- [PROBLEM STATEMENT]: State the number of lines in the following data that include the word "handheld", with no other text.

Dataset entries:

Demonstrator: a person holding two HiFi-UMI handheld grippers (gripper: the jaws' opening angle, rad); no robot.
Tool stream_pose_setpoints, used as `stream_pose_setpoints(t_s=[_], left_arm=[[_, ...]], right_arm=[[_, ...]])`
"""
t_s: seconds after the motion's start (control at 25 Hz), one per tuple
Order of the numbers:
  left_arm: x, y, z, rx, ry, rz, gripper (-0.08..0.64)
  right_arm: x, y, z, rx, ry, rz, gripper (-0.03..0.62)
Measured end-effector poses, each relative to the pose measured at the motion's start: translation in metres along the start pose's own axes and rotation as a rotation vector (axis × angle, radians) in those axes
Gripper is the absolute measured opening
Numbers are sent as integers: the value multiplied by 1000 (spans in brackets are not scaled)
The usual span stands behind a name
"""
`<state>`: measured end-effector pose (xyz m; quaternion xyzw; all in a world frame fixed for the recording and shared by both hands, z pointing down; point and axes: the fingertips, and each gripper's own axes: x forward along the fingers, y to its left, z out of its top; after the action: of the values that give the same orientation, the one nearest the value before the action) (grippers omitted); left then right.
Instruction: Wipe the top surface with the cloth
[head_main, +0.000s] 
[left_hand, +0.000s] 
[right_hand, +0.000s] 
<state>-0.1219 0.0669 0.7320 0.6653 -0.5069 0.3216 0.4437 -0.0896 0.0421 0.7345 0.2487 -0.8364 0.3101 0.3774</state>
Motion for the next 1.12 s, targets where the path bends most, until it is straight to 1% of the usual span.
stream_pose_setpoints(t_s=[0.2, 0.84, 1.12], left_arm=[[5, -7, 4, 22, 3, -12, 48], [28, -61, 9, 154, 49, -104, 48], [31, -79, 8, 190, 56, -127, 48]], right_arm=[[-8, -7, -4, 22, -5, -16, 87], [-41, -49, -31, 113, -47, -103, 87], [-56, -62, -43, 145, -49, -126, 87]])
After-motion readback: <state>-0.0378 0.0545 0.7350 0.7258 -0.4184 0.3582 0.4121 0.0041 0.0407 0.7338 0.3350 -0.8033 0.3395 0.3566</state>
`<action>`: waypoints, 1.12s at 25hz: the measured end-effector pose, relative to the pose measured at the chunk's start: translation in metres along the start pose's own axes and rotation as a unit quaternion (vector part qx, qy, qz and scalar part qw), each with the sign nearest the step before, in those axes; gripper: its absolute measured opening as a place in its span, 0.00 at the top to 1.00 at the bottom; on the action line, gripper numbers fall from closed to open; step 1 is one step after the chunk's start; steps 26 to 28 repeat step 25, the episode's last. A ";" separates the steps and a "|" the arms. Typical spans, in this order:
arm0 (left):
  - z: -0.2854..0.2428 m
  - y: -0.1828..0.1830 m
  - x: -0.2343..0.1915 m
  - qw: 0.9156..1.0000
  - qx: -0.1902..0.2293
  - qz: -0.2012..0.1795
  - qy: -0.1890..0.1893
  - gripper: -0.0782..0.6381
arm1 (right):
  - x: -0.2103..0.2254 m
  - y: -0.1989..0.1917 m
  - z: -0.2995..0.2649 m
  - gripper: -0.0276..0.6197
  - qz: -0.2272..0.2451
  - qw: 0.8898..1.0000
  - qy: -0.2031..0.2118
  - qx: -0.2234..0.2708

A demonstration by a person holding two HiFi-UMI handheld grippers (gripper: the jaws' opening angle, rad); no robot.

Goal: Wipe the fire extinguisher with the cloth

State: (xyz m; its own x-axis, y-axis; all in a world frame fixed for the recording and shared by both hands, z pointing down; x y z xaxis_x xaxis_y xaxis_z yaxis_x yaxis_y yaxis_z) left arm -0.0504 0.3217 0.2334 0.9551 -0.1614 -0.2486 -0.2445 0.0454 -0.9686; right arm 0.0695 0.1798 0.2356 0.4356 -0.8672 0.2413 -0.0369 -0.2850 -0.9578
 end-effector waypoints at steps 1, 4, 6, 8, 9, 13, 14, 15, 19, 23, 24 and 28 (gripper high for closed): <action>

- [RESULT]: 2